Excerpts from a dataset
● ● ● ● ● ● ●

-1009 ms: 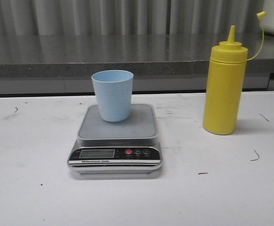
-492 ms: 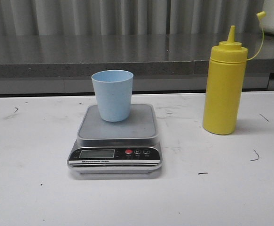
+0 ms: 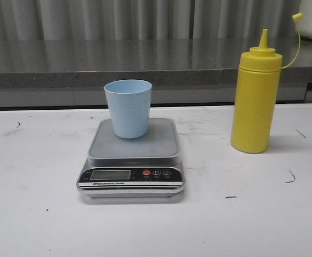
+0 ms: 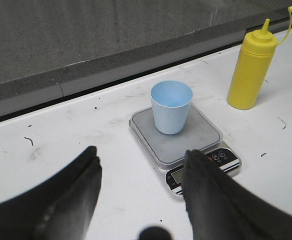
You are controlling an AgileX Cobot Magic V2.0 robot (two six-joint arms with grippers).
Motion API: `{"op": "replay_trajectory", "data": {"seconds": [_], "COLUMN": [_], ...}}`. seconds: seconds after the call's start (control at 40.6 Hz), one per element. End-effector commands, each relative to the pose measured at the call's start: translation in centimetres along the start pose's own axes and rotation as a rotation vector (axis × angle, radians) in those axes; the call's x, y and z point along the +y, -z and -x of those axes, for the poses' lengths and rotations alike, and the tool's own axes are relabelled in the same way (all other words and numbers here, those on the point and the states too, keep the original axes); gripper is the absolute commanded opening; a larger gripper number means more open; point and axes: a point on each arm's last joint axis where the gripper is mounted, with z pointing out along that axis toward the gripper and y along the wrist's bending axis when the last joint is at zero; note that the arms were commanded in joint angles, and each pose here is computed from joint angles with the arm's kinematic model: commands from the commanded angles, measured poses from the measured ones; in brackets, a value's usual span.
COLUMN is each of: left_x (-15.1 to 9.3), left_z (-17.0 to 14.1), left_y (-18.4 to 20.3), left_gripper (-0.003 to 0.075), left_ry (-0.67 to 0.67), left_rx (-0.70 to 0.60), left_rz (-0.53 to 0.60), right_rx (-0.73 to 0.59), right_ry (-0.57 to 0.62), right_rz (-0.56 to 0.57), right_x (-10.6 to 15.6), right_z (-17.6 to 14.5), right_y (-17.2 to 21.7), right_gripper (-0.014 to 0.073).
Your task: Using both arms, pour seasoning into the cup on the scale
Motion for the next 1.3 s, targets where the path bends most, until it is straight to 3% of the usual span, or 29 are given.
{"op": "replay_trajectory", "data": {"seconds": [0.0, 0.098, 0.271, 0.394, 0.468, 0.517, 0.665, 0.739, 1.132, 1.28], "left_x": [-0.1, -0.1, -0.1, -0.1, -0.1, -0.1, -0.1, -0.1, -0.1, 0.8], "left_z": [1.4, 1.4, 1.5, 1.5, 1.5, 1.5, 1.5, 1.5, 1.4, 0.4], "left_y": [0.1, 0.1, 0.1, 0.1, 0.1, 0.1, 0.1, 0.1, 0.3, 1.0], "left_gripper": [0.0352, 0.0245, -0.0022, -0.0020, -0.0020, -0.0020, -0.0020, -0.0020, -0.0020, -0.0020], "left_ry": [0.003, 0.003, 0.003, 0.003, 0.003, 0.003, 0.003, 0.003, 0.003, 0.041], "left_rx": [-0.097, -0.097, -0.101, -0.101, -0.101, -0.101, -0.101, -0.101, -0.107, -0.124], "left_rz": [-0.013, -0.013, -0.013, -0.013, -0.013, -0.013, -0.013, -0.013, -0.013, 0.091], "right_rx": [-0.088, -0.088, -0.089, -0.094, -0.102, -0.103, -0.100, -0.099, -0.099, -0.096], "right_ry": [0.008, 0.008, 0.008, 0.008, 0.009, 0.009, 0.009, 0.009, 0.009, 0.009], "right_rz": [-0.007, -0.007, -0.007, -0.007, -0.009, -0.009, -0.008, -0.008, -0.008, -0.008], "right_x": [-0.1, -0.1, -0.1, -0.1, -0.1, -0.1, -0.1, -0.1, -0.1, -0.1], "right_z": [1.2, 1.2, 1.2, 1.3, 1.3, 1.3, 1.3, 1.3, 1.3, 1.3], "right_y": [0.5, 0.5, 0.5, 0.5, 0.5, 0.5, 0.5, 0.5, 0.5, 0.5], "right_gripper": [0.0601, 0.0601, 0.0601, 0.0597, 0.0523, 0.0424, 0.0016, -0.0131, -0.0122, -0.0122]}}
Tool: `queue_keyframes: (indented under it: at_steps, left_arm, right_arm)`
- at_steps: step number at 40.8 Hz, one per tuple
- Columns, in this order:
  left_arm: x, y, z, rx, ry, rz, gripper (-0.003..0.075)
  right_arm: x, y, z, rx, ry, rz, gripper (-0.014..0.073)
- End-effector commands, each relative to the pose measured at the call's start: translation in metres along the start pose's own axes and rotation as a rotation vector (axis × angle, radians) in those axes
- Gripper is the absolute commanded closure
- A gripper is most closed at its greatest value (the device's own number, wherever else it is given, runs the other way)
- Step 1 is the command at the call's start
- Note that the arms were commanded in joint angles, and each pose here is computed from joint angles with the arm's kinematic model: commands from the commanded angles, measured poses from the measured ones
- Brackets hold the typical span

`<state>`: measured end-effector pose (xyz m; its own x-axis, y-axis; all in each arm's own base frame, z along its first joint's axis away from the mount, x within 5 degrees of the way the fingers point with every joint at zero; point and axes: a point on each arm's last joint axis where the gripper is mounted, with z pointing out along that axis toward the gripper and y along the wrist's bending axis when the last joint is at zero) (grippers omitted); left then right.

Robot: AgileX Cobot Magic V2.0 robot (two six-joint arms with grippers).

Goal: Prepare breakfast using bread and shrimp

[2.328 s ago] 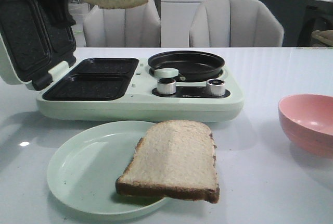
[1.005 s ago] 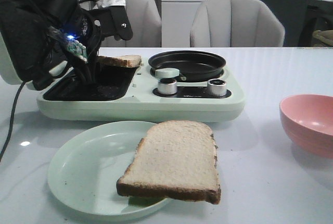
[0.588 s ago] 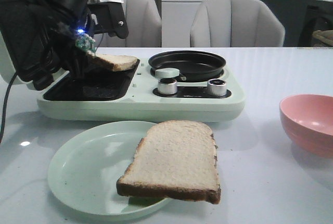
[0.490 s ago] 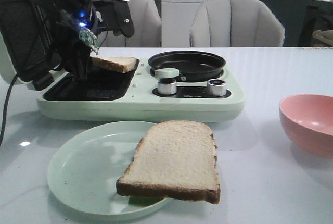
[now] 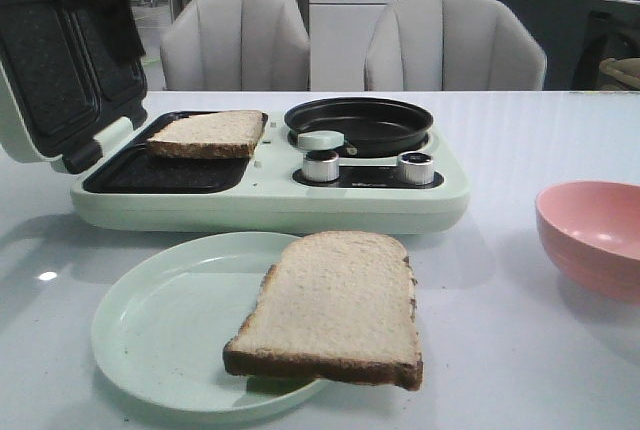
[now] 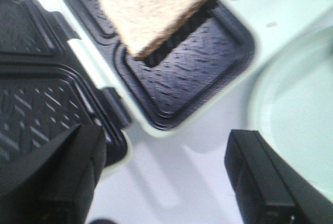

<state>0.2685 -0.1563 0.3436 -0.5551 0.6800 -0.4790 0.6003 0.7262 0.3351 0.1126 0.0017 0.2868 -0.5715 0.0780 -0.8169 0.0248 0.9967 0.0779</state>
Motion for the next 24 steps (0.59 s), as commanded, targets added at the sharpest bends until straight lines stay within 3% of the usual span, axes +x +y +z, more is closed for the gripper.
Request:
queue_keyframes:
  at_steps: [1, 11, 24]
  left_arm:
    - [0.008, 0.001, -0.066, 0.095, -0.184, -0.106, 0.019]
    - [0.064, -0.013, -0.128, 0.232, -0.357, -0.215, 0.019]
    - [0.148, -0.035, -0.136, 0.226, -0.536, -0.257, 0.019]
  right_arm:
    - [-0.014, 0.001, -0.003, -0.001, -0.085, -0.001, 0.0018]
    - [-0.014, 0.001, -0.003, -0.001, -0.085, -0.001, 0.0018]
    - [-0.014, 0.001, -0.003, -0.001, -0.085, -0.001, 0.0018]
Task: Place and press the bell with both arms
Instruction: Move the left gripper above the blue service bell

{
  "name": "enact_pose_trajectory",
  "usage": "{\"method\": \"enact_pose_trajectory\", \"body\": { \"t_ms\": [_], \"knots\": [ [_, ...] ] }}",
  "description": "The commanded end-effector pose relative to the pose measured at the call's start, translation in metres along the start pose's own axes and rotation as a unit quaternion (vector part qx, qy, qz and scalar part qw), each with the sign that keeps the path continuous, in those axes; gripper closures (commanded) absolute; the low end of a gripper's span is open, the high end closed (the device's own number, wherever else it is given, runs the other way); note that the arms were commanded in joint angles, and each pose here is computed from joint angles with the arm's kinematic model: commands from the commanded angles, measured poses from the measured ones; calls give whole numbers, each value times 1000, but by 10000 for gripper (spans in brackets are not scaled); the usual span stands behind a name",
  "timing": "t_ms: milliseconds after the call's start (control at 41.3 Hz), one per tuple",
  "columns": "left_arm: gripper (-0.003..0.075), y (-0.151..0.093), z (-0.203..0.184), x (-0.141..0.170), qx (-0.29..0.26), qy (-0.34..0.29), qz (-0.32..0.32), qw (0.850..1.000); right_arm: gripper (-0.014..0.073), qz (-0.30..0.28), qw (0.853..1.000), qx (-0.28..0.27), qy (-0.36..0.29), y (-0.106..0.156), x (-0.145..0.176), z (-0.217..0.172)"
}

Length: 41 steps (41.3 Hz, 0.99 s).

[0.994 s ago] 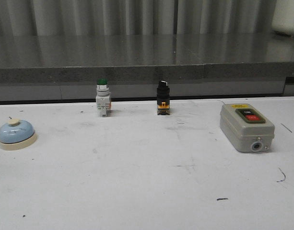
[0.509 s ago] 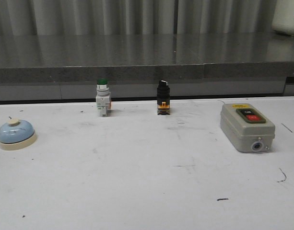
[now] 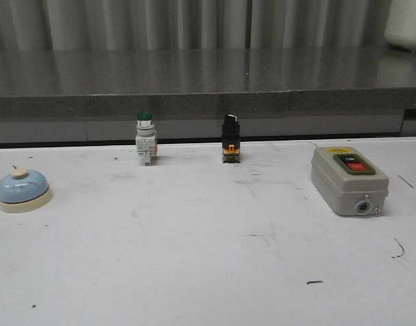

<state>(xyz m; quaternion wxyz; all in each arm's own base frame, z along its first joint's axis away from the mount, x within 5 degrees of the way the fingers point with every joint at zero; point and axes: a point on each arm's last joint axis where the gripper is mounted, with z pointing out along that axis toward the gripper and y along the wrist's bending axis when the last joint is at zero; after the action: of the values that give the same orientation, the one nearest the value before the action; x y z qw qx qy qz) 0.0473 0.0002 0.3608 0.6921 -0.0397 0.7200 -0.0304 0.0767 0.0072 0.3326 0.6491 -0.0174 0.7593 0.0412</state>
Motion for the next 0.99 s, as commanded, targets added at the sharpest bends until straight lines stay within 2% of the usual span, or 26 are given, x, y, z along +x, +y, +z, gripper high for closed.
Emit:
{"method": "enact_pose_trajectory", "body": {
  "t_ms": [0,267,557,606,654,703,776,848,897,969],
  "knots": [
    [740,-1,11,-12,2,-6,-11,1000,663,-1,1000,6,-5,-1,-13,12],
    [740,0,27,1,-6,77,-11,997,663,2,996,7,86,-3,1,43],
    [740,0,36,5,-9,100,-9,995,660,4,989,8,145,-4,12,65],
    [739,1,37,5,-11,104,-7,995,637,2,989,8,151,-5,14,67],
    [726,1,38,6,-11,108,-5,994,575,-2,988,7,154,-5,14,68],
    [676,1,40,6,-11,111,-2,994,477,-4,988,7,157,-5,15,69],
    [537,1,42,7,-12,114,-2,993,308,-4,987,7,158,-5,15,69],
    [330,1,45,8,-12,119,-2,993,148,-4,987,7,158,-5,15,69],
    [217,1,47,7,-13,119,-1,993,83,-4,987,7,158,-5,15,69],
    [125,1,52,9,-12,125,-1,992,43,-4,987,7,158,-5,15,69]
  ]
}}
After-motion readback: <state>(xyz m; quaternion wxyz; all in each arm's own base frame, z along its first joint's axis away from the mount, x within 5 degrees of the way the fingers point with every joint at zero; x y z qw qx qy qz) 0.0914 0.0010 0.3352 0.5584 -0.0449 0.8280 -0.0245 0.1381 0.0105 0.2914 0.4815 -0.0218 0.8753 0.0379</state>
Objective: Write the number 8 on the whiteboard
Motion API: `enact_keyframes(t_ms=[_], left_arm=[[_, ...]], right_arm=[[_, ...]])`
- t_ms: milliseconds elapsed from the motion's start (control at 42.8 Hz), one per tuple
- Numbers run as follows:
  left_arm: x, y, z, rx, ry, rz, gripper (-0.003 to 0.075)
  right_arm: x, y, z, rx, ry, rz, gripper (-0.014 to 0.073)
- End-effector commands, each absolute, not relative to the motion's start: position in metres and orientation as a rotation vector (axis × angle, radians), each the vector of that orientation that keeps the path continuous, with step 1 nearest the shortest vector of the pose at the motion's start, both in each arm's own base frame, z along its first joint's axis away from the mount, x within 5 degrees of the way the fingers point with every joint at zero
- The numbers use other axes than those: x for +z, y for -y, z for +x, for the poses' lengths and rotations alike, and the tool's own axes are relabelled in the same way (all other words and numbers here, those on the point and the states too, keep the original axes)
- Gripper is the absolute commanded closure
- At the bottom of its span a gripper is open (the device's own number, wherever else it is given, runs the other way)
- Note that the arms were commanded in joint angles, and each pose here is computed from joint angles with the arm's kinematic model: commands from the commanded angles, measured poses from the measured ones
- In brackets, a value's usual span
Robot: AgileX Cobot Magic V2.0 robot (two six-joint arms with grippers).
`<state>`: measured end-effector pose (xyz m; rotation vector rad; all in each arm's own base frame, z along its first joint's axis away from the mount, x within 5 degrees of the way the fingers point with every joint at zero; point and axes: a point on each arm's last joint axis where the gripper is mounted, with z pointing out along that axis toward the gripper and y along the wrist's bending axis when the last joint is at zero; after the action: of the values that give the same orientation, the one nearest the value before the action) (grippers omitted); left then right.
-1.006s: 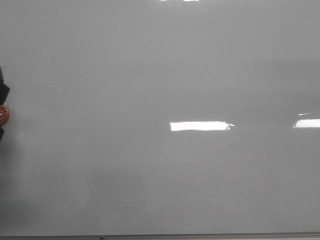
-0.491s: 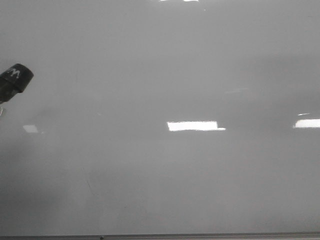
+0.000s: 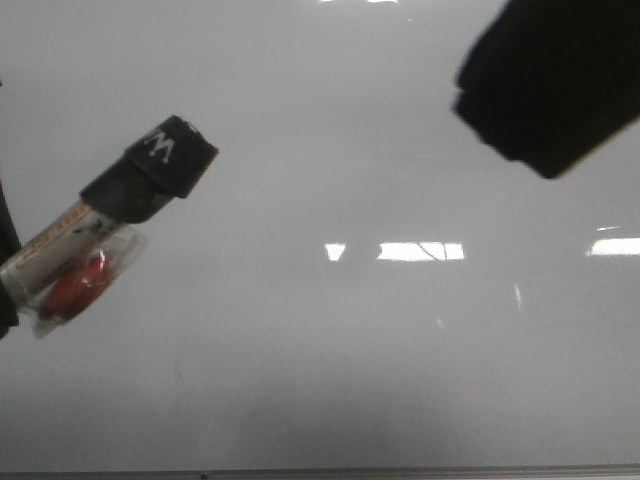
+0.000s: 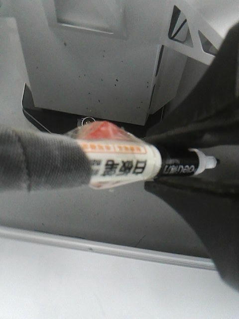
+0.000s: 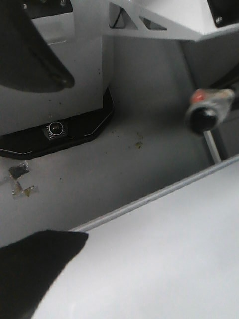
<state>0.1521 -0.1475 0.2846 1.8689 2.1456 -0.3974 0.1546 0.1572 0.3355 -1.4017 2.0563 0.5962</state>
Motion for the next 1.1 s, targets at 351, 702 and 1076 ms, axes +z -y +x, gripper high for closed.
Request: enact_keyframes(t_ms=[351, 702, 1076], left_arm=[[0.300, 0.158, 0.145, -0.429, -2.030, 1.869, 0.0741], [0.300, 0.158, 0.145, -0.429, -2.030, 1.869, 0.0741], [0.300, 0.158, 0.145, -0.429, -2.030, 1.869, 0.0741]], right_arm=[[0.345, -0.251, 0.170, 0.733, -1.911, -1.697, 0.0004], [0.334, -0.272, 0.180, 0.766, -1.960, -1.800, 0.0209], [0.333, -0.278, 0.184, 0.784, -1.983, -1.839, 0.0463]])
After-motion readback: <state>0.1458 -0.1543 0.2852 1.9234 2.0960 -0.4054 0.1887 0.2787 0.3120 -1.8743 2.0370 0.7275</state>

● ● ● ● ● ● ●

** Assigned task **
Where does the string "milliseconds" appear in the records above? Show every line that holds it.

** Final answer **
  "timing": "t_ms: milliseconds after the call's start (control at 41.3 Hz), one per tuple",
- t_ms: milliseconds elapsed from the motion's start (control at 42.8 Hz), one per tuple

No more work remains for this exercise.